DESCRIPTION OF THE TASK:
Whenever a line below holds the word "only", count it once; report the total and nothing else.

Records from a data source:
Start of Block

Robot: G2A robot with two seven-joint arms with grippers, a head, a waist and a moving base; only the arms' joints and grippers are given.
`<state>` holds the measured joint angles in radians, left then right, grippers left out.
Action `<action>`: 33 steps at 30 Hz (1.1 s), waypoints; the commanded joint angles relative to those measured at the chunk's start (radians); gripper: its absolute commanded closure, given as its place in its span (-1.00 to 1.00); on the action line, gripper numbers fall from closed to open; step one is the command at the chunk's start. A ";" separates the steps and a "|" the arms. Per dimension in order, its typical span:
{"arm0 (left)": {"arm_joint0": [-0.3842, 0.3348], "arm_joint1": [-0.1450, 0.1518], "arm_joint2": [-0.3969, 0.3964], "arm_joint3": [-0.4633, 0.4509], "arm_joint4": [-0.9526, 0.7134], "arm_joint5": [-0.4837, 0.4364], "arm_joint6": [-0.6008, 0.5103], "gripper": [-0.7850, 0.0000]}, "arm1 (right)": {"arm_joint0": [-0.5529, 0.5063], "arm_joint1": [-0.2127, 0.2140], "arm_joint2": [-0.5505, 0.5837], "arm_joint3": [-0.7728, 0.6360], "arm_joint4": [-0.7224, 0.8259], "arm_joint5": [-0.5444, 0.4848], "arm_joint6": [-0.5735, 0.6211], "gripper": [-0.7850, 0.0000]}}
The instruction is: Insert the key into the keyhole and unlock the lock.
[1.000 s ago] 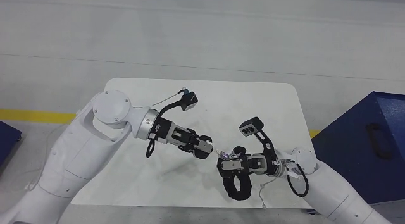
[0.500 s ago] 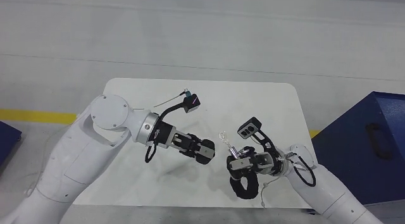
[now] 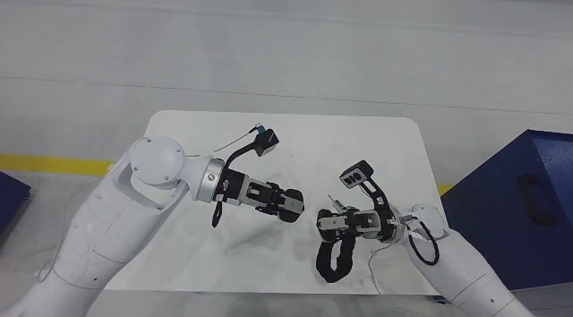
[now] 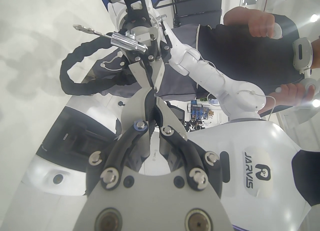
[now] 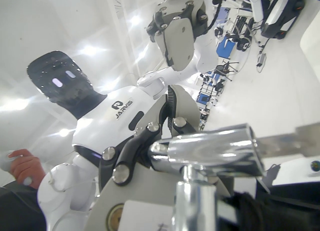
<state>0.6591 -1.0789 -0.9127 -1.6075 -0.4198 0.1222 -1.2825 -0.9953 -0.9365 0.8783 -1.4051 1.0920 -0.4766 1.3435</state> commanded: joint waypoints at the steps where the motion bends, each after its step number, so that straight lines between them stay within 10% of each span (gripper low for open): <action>1: 0.001 -0.001 0.007 -0.002 0.008 0.006 0.005 1.00 | 0.000 -0.002 0.009 0.012 -0.041 -0.021 -0.023 1.00; 12: 0.007 -0.007 0.017 0.022 -0.001 0.011 0.043 0.95 | -0.029 -0.010 0.059 -0.047 -0.294 -0.158 -0.185 1.00; 14: 0.008 -0.007 0.014 0.021 0.005 0.016 0.050 0.40 | -0.026 -0.011 0.061 -0.045 -0.306 -0.163 -0.191 1.00; 16: 0.008 -0.007 0.014 0.021 0.005 0.016 0.050 -0.99 | -0.026 -0.011 0.061 -0.045 -0.306 -0.163 -0.191 1.00; 33: -0.036 -0.032 0.028 0.120 -0.102 0.154 0.166 -1.00 | -0.105 -0.005 0.080 -0.191 -0.467 -0.208 -0.208 1.00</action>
<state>0.6334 -1.1070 -0.8977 -1.5073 -0.5126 0.2336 -1.1154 -1.0980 -0.9418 0.9569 -1.5939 0.6142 -0.6866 1.1334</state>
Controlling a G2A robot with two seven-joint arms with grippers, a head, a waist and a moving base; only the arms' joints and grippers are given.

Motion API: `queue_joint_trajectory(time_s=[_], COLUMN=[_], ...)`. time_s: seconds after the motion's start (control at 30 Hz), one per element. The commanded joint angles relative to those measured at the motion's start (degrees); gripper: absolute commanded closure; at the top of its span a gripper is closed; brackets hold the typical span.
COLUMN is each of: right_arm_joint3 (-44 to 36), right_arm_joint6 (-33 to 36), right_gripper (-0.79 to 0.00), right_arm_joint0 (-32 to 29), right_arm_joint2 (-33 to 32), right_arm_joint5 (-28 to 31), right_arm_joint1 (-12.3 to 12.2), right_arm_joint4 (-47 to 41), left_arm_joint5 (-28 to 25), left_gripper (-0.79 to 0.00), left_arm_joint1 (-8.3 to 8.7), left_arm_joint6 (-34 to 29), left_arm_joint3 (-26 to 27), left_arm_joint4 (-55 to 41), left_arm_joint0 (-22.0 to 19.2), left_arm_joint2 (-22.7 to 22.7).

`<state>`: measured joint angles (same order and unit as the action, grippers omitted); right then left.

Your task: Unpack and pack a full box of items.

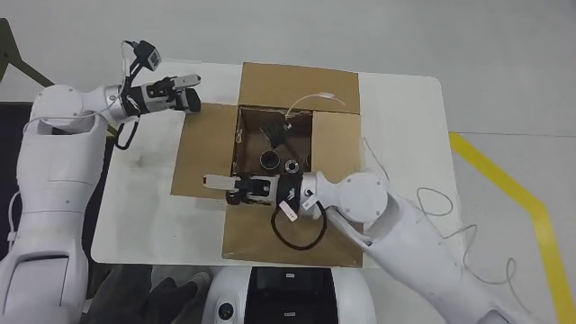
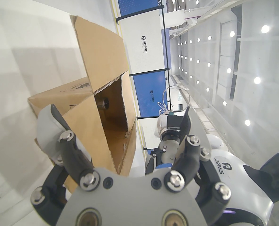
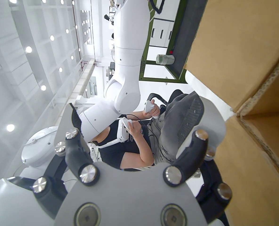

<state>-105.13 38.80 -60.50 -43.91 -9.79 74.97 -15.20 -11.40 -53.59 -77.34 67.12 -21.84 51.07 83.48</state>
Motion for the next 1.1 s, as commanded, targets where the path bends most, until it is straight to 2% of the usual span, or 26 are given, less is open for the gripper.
queue_joint_trajectory(time_s=[0.0,0.37,0.73,0.87,1.07], right_arm_joint3=[-1.1,-7.2,-11.0,-11.6,-11.4], right_arm_joint6=[0.8,5.3,8.1,9.5,11.4], right_gripper=[-0.785,-0.785,-0.785,-0.785,-0.785], right_arm_joint0=[-1.3,-10.1,-19.4,-21.5,-23.9], right_arm_joint2=[-1.6,-11.7,-22.5,-25.3,-28.5], right_arm_joint5=[-0.4,-0.9,2.0,2.7,2.9], right_arm_joint1=[-0.5,-3.6,-6.1,-6.7,-7.5], right_arm_joint4=[0.4,2.6,1.7,0.9,0.1], left_arm_joint5=[-0.4,-1.2,0.3,1.0,3.2], left_gripper=[-0.785,-0.785,-0.785,-0.785,-0.785], left_arm_joint1=[0.05,0.0,0.05,0.29,1.07], left_arm_joint6=[0.8,6.4,10.6,11.3,11.3], left_arm_joint3=[0.1,3.9,8.9,9.9,13.5], left_arm_joint4=[1.4,6.5,9.7,9.9,8.8], left_arm_joint0=[0.5,3.8,5.9,6.4,7.9], left_arm_joint2=[-0.5,-3.7,-5.5,-4.8,-1.3])
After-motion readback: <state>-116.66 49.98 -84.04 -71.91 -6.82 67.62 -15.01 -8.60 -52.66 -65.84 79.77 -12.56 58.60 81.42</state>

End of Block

ANSWER BELOW:
2